More thoughts on claiming

26 June 2024

NB. This page is part of the series "Claim".
Click here to see all posts.

NB. This page is part of the series "Ergonomic RC".
Click here to see all posts.

This is the first of what I think will be several follow-up posts to “Claiming, auto and otherwise”. This post is focused on clarifying and tweaking the design I laid out previously in response to some of the feedback I’ve gotten. In future posts I want to lay out some of the alternative designs I’ve heard.

TL;DR: People like it

If there’s any one thing I can take away from what I’ve heard, is that people really like the idea of making working with reference counted or cheaply cloneable data more ergonomic than it is today. A lot of people have expressed a lot of excitement.

If you read only one additional thing from the post—well, don’t do that, but if you must—read the Conclusion. It attempts to restate what I was proposing to help make it clear.

Clarifying the relationship of the traits

I got a few questions about the relationship of the Copy/Clone/Claim traits to one another. I think the best way to show it is with a venn diagram:

The Clone trait is the most general, representing any way of duplicating the value. There are two important subtraits:
- Copy represents values that can be cloned via memcpy and which lack destructors (“plain old data”).
- Claim represents values whose clones are cheap, infallible, and transparent; on the basis of these properties, claims are inserted automatically by the compiler.
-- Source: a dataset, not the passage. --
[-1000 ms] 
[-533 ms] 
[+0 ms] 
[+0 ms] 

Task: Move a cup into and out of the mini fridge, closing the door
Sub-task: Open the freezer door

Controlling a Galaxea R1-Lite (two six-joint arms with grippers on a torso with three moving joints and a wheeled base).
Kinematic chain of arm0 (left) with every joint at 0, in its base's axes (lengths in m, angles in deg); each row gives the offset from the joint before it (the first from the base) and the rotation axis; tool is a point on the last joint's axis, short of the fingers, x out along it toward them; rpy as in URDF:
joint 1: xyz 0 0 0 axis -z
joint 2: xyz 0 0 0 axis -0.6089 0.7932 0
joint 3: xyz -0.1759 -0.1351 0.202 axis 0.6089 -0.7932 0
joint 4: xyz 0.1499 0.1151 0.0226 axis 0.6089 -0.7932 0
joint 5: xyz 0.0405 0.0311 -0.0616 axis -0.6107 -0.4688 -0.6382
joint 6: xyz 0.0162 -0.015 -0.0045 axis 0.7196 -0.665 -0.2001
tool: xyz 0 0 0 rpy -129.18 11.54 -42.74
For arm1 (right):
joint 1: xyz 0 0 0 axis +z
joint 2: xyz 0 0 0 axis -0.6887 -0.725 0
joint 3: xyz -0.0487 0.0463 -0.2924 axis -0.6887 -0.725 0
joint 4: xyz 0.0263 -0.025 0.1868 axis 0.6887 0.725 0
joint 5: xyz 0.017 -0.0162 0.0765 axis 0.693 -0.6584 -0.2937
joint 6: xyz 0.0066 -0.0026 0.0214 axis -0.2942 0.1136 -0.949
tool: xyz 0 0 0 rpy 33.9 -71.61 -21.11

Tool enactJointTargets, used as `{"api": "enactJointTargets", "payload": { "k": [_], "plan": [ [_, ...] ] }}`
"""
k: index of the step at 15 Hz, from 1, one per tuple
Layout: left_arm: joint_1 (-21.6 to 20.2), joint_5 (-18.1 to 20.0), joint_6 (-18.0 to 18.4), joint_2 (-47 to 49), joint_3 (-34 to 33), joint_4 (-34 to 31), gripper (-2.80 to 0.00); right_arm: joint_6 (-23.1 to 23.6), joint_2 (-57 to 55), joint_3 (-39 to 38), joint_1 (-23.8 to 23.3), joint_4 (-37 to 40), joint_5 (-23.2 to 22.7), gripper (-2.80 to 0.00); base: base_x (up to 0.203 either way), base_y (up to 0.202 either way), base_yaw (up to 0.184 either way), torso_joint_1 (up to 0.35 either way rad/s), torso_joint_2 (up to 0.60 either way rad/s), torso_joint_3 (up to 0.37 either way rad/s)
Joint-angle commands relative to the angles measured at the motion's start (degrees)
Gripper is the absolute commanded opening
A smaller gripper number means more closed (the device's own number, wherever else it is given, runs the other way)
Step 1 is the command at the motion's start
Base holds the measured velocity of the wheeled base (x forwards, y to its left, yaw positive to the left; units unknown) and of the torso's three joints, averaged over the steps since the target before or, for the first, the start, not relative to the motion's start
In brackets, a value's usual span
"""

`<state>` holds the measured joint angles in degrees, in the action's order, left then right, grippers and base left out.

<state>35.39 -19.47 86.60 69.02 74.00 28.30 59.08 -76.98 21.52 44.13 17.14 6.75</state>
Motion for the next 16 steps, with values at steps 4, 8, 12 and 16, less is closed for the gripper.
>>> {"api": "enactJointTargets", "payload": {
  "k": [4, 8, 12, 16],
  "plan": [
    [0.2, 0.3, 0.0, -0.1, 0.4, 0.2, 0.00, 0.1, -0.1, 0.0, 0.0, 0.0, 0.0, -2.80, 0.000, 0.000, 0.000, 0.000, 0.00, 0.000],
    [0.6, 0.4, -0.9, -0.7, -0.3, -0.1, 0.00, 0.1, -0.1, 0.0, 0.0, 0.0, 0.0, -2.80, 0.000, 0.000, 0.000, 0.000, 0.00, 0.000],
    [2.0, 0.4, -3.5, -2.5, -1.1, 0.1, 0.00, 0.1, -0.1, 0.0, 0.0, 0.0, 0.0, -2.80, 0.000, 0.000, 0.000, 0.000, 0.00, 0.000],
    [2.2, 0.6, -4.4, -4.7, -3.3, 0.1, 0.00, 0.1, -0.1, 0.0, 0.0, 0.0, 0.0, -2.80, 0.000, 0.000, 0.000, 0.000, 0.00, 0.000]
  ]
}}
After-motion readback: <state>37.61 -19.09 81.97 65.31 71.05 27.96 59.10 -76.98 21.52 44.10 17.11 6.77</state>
Copy and Claim overlap but do not have a strict hierarchical relationship. Some Claim types (like Rc and Arc) are not “plain old data”. And while all Copy operations are infallible, some of them fail to meet claims other conditions:

Copying a large type like [u8; 1024] is not cheap.
Copying a type with interior mutability like Cell<u8> is not transparent.

On heuristics

One challenge with the Claim trait is that the choice to implement it involves some heuristics:

What exactly is cheap? I tried to be specific by saying “O(1) and doesn’t copy more than a few cache lines”, but clearly it will be hard to draw a strict line.
What exactly is infallible? It was pointed out to me that Arc will abort if the ref count overflows (which is one reason why the Rust-for-Linux project rolled their own alternative). And besides, any Rust code can abort on stack overflow. So clearly we need to have some reasonable compromise.
What exactly is transparent? Again, I tried to specify it, but iterator types are an example of types that are technically transparent to copy but where it is nontheless very confusing to claim them.
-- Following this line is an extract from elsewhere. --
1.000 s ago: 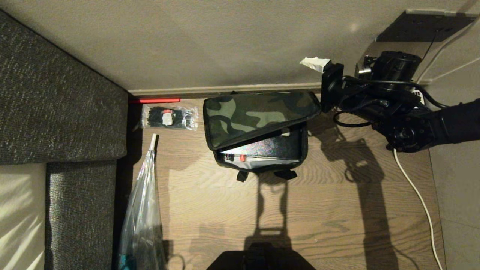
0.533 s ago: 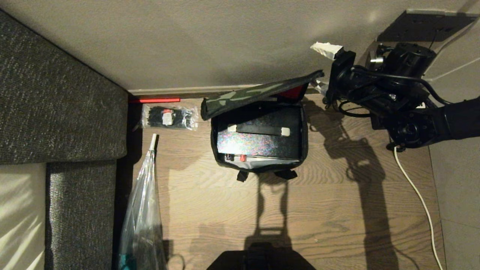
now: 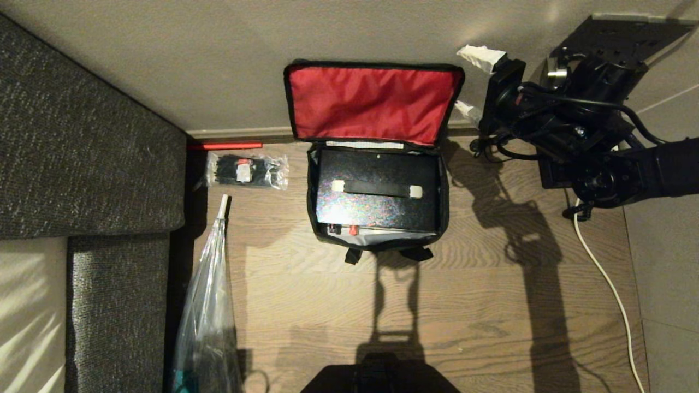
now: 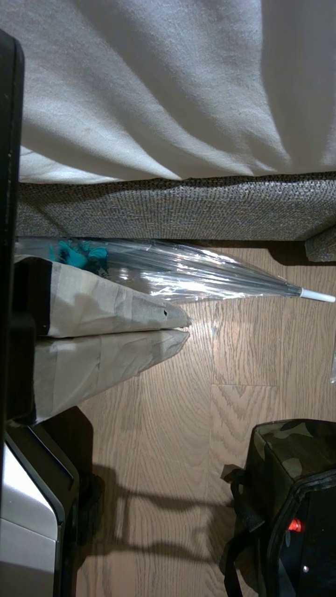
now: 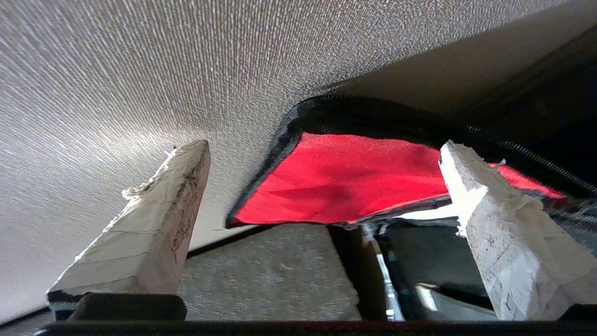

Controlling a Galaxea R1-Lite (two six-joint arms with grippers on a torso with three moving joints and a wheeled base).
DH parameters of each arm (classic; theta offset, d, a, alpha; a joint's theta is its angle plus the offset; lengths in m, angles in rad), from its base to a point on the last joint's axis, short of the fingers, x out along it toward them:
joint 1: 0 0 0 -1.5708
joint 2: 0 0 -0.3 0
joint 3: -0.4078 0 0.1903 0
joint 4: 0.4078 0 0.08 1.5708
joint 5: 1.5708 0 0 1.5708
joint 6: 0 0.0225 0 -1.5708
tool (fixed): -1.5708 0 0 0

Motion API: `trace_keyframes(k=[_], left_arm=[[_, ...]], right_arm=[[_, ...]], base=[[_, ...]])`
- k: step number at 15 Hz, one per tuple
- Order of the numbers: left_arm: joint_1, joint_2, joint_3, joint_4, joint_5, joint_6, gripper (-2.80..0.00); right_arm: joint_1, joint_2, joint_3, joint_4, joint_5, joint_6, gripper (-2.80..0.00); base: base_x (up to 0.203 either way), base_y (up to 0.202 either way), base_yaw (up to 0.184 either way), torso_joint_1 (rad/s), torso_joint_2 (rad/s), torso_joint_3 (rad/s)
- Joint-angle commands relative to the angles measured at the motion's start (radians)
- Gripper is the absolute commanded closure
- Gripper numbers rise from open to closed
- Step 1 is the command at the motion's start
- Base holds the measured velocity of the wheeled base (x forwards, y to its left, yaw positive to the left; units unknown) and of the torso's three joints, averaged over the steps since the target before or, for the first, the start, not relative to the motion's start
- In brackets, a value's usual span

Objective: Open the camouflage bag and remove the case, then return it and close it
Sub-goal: Open the top of the storage box, then grip the handle

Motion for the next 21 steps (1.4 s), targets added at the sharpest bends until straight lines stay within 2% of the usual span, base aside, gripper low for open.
trace_keyframes(k=[1, 6, 8, 10, 12, 14, 16, 18, 21], left_arm=[[0.0, -0.002, 0.003, 0.0, 0.0, -0.001, 0.0], [0.0, 0.0, 0.003, 0.0, 0.0, -0.001, 0.0], [0.0, 0.0, 0.003, 0.0, 0.0, -0.001, 0.0], [0.0, -0.002, 0.003, 0.0, 0.0, -0.001, 0.0], [0.0, 0.0, 0.003, 0.0, 0.0, -0.001, 0.0], [0.0, -0.001, 0.003, 0.0, 0.0, -0.001, 0.0], [0.0, -0.002, 0.003, 0.0, 0.0, -0.001, 0.0], [0.0, -0.001, 0.003, 0.0, 0.0, -0.001, 0.0], [0.0, 0.0, 0.003, 0.0, 0.0, -0.001, 0.0]], right_arm=[[0.001, -0.004, 0.012, -0.006, 0.002, -0.042, -2.8], [0.0, -0.03, 0.106, -0.041, 0.029, -0.08, -2.8], [0.001, -0.079, 0.252, -0.035, 0.065, -0.093, -2.8], [0.002, -0.152, 0.356, -0.029, 0.148, -0.101, -2.8], [0.002, -0.203, 0.446, -0.019, 0.301, -0.115, -2.8], [0.002, -0.205, 0.448, -0.018, 0.306, -0.117, -2.8], [0.003, -0.261, 0.521, 0.048, 0.34, -0.231, -2.8], [0.002, -0.377, 0.704, 0.176, 0.37, -0.409, -2.8], [0.001, -0.674, 0.918, 0.305, 0.375, -0.525, -2.8]], base=[[0.0, 0.0, 0.0, 0.0, 0.0, 0.0], [0.0, 0.0, 0.0, 0.0, 0.0, 0.0], [0.0, 0.0, 0.0, 0.0, 0.0, 0.0], [0.0, 0.0, 0.0, 0.0, 0.0, 0.0], [0.0, 0.0, 0.0, 0.0, 0.0, 0.0], [0.0, 0.0, 0.0, 0.0, 0.0, 0.0], [0.0, 0.0, 0.0, 0.0, 0.0, 0.0], [0.0, 0.0, 0.0, 0.0, 0.0, 0.0], [0.0, 0.0, 0.0, 0.0, 0.0, 0.0]])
An aversion to heuristics is the reason we have the current copy/clone split. We couldn’t figure out where to draw the line (“how much data is too much?”) so we decided to simply make it “memcpy or custom code”. This was a reasonable starting point, but we’ve seen that it is imperfect, leading to uncomfortable compromises.

The thing about “cheap, infallible, and transparent” is that I think it represents exactly the criteria that we really want to represent when something can be automatically claimed. And it seems inherent that those criteria are a bit squishy.
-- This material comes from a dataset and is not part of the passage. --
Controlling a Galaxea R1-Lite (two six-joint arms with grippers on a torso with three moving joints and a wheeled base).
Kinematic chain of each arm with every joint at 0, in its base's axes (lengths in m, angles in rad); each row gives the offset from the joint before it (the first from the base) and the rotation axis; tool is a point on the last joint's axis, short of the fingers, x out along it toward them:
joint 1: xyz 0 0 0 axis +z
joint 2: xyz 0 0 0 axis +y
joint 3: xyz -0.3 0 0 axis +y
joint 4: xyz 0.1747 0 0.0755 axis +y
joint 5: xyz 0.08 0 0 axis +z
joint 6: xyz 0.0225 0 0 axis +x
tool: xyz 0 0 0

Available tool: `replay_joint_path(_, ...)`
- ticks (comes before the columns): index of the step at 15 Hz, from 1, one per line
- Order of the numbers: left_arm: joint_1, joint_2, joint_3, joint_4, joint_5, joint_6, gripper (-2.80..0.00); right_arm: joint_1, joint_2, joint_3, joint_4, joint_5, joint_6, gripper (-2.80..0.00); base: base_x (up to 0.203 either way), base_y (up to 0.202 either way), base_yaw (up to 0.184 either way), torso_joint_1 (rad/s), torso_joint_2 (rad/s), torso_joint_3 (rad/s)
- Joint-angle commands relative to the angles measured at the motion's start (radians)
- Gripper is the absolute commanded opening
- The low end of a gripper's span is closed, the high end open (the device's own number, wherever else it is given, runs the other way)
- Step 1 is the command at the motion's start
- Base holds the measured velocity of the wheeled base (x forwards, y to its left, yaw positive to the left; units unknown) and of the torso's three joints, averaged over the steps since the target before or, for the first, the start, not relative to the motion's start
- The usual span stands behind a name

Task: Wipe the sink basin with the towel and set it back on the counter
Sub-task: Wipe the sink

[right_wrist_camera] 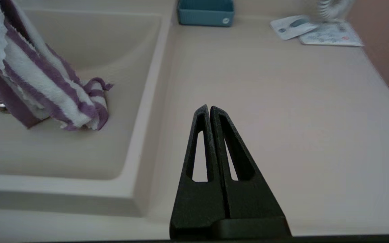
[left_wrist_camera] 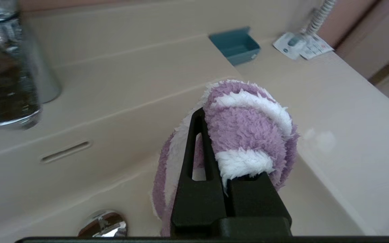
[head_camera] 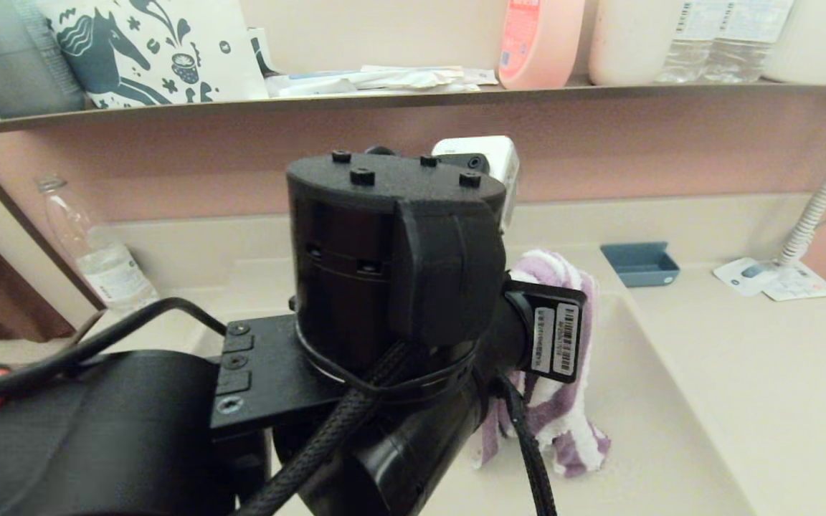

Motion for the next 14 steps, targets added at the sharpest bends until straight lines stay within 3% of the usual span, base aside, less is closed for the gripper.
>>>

One implication of this is that Claim should rarely if ever appear as a bound on a function. Writing fn foo<T: Claim>(t: T) doesn’t really feel like it adds a lot of value to me, since, given the heuristical nature of claim, it’s going to rule out some uses that may make sense. eternaleye proposed an interesting twist on the original proposal, suggesting we introducing stricter versions of Claim for, say, O(1) Clone, although I don’t yet see what code would want to use that as a bound either.

“Infallible” ought to be “does not unwind” (and we ought to abort if it does)

I originally laid out the conditions for claim as “cheap, infallible, and transparent”, where “infallible” means “cannot panic or abort”. But it was pointed out to me that Arc and Rc in the standard library will indeed abort if the ref-count exceeds std::usize::MAX! This obviously can’t work, since reference counted values are the prime candidate to implement Claim.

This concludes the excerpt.